Commission proposes emergency EU electricity market intervention

Measure in Brief

The Commission has proposed an emergency Council Regulation under Article 122 of the Treaty introducing exceptional electricity demand reduction obligations, a temporary €180/MWh cap on inframarginal revenues, a temporary solidarity contribution on excess profits in the oil, gas, coal and refinery sectors, and measures allowing below-cost regulated electricity prices and their extension to small and medium-sized enterprises.
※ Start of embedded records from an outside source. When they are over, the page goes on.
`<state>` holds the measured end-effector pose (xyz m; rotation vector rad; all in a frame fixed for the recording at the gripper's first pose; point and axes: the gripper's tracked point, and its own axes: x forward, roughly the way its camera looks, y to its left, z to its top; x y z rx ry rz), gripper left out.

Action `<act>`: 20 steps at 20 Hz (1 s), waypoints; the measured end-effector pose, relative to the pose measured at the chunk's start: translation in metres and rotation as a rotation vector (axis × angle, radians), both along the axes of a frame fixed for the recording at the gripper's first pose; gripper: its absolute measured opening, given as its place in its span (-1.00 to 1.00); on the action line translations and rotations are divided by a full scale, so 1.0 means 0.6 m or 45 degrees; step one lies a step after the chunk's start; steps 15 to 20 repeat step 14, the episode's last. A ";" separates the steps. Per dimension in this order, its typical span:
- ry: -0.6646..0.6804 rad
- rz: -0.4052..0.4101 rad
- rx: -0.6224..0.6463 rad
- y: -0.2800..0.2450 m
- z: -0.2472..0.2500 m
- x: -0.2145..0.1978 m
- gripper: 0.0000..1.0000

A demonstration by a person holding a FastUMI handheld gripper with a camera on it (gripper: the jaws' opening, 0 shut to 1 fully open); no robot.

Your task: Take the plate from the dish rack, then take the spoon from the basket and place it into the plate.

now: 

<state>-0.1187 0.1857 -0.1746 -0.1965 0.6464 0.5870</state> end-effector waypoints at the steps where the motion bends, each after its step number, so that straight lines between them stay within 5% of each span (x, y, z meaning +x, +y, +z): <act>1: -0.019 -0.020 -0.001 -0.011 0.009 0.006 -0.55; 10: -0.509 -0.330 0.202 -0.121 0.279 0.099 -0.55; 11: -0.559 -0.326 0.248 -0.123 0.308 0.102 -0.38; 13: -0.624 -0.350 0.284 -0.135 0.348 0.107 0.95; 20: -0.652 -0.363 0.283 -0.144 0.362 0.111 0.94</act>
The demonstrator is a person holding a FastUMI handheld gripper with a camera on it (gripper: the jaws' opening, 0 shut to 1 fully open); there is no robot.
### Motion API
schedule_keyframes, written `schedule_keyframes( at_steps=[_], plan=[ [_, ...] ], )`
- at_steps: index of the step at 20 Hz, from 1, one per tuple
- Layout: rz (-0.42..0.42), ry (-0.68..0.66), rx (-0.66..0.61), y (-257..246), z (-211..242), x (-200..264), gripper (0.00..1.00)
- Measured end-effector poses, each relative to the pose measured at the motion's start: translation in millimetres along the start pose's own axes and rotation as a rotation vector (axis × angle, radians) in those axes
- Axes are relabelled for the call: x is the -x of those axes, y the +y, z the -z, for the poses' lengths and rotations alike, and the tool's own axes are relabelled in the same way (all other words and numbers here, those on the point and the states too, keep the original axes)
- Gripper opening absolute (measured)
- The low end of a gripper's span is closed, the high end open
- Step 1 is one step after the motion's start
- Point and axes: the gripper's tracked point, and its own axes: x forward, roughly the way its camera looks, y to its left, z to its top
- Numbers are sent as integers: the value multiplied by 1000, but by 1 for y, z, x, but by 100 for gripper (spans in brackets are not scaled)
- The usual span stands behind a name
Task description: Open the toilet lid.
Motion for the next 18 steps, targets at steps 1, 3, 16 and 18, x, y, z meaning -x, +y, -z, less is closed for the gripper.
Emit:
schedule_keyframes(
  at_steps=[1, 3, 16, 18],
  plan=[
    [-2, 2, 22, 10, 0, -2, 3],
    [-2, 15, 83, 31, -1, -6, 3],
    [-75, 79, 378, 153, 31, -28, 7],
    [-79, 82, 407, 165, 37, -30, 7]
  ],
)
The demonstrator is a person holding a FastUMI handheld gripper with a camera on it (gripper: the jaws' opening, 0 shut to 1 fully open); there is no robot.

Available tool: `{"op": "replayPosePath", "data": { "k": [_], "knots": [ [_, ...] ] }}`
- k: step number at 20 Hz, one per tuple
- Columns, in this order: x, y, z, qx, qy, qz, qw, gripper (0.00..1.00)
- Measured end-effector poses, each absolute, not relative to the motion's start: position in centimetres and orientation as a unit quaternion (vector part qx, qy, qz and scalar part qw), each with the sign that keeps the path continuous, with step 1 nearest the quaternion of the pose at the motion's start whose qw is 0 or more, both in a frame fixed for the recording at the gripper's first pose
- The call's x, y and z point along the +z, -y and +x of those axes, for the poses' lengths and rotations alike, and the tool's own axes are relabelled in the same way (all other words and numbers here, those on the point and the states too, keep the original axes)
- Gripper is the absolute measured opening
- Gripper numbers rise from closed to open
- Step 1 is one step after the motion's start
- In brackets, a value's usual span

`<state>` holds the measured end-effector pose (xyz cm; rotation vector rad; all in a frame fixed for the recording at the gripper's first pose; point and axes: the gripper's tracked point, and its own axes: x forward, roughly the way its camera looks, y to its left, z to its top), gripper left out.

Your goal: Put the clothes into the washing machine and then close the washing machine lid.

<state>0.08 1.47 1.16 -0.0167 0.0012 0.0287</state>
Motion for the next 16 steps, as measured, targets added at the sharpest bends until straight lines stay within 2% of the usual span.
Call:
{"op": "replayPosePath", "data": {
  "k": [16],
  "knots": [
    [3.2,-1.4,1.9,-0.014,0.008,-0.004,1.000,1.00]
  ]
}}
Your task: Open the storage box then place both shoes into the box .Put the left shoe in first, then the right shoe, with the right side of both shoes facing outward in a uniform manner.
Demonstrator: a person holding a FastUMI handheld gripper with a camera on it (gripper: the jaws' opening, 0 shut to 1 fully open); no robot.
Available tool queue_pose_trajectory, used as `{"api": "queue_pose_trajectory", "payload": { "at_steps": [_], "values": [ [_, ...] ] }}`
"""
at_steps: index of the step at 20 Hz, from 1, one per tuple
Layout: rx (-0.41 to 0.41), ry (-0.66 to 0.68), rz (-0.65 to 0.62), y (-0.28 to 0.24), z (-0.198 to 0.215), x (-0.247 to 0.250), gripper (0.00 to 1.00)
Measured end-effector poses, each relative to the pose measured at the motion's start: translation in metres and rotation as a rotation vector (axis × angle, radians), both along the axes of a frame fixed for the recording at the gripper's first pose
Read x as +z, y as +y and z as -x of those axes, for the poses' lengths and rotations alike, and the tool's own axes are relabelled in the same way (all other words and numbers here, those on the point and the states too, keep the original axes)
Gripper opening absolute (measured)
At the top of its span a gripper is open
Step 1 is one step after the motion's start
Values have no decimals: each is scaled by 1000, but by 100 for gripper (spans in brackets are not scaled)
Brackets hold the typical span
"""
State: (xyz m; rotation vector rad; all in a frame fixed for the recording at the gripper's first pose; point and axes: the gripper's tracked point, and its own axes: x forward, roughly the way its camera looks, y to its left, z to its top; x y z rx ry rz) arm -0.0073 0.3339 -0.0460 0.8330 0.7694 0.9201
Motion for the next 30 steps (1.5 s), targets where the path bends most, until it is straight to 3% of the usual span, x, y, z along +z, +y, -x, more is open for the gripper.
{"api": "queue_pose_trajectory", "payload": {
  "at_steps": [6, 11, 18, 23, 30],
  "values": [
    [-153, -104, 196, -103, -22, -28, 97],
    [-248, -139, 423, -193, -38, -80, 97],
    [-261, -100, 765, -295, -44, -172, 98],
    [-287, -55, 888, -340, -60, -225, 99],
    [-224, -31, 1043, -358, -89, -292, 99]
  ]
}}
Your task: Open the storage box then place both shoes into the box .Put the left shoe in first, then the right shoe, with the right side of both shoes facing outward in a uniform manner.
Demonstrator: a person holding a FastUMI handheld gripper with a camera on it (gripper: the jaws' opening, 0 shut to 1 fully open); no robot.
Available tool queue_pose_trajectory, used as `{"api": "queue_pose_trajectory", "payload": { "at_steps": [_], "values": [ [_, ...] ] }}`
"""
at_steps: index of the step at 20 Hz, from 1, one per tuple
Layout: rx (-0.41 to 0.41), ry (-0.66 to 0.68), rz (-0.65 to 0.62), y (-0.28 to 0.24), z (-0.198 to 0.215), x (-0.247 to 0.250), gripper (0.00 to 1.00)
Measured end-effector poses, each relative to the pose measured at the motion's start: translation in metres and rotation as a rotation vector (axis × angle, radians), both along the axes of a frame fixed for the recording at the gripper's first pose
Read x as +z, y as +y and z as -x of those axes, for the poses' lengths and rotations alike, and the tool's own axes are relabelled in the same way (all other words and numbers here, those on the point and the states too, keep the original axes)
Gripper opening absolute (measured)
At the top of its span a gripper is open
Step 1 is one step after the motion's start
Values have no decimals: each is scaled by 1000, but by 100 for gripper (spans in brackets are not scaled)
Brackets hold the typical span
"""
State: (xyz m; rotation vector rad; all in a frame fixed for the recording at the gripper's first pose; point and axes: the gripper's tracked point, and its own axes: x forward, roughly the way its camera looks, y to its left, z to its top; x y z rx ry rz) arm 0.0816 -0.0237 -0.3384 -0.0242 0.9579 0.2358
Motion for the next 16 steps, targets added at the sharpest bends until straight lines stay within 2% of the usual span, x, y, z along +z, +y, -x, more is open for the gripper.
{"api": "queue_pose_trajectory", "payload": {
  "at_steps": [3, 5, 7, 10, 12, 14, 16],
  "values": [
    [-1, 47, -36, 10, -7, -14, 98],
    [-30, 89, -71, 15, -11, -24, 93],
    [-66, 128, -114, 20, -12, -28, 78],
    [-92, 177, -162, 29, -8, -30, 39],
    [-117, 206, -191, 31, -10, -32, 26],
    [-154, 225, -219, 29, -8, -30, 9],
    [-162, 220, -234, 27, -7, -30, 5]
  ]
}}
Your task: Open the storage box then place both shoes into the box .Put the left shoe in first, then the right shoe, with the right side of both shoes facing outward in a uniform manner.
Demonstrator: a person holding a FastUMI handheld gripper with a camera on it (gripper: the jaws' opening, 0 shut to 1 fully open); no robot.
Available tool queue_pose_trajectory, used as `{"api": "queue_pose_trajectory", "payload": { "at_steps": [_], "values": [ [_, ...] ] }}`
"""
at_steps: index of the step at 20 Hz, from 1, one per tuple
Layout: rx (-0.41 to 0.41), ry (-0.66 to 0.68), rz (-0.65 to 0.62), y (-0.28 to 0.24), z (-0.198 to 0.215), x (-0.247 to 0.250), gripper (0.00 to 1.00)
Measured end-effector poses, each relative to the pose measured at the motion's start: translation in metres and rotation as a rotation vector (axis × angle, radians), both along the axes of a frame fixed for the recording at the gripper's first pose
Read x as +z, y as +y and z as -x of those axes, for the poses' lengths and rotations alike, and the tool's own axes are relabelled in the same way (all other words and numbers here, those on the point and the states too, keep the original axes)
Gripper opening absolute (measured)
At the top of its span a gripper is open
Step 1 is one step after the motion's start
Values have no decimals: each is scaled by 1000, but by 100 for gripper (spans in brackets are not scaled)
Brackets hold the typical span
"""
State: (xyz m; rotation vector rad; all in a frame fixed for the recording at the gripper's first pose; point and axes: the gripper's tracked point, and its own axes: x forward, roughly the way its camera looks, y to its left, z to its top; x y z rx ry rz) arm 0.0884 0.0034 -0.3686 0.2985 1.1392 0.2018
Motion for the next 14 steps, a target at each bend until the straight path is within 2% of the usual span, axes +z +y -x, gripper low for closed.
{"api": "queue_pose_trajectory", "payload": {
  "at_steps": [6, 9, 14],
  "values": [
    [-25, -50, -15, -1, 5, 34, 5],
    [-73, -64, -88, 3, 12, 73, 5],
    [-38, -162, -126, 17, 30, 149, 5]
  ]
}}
Member States must identify the 10% of hours with the highest expected price and reduce consumption by at least 5% during those peak hours and aim to reduce overall demand by at least 10% until 31 March 2023.

Who Is Affected

The measures affect Member States and electricity consumers including households, small and medium-sized enterprises, hard-hit companies and energy-intensive industries, as well as inframarginal producers such as renewables, nuclear and lignite and fossil-fuel and refinery firms whose excess 2022 profits may face the solidarity contribution. Member States that are net importers with at least 100% imports are encouraged to conclude bilateral revenue-sharing agreements by 1 December 2022.

What Comes Next

The Commission’s proposal for a Council Regulation will be considered by Member States, with demand-reduction timelines to 31 March 2023 and bilateral revenue-sharing agreements envisaged by 1 December 2022.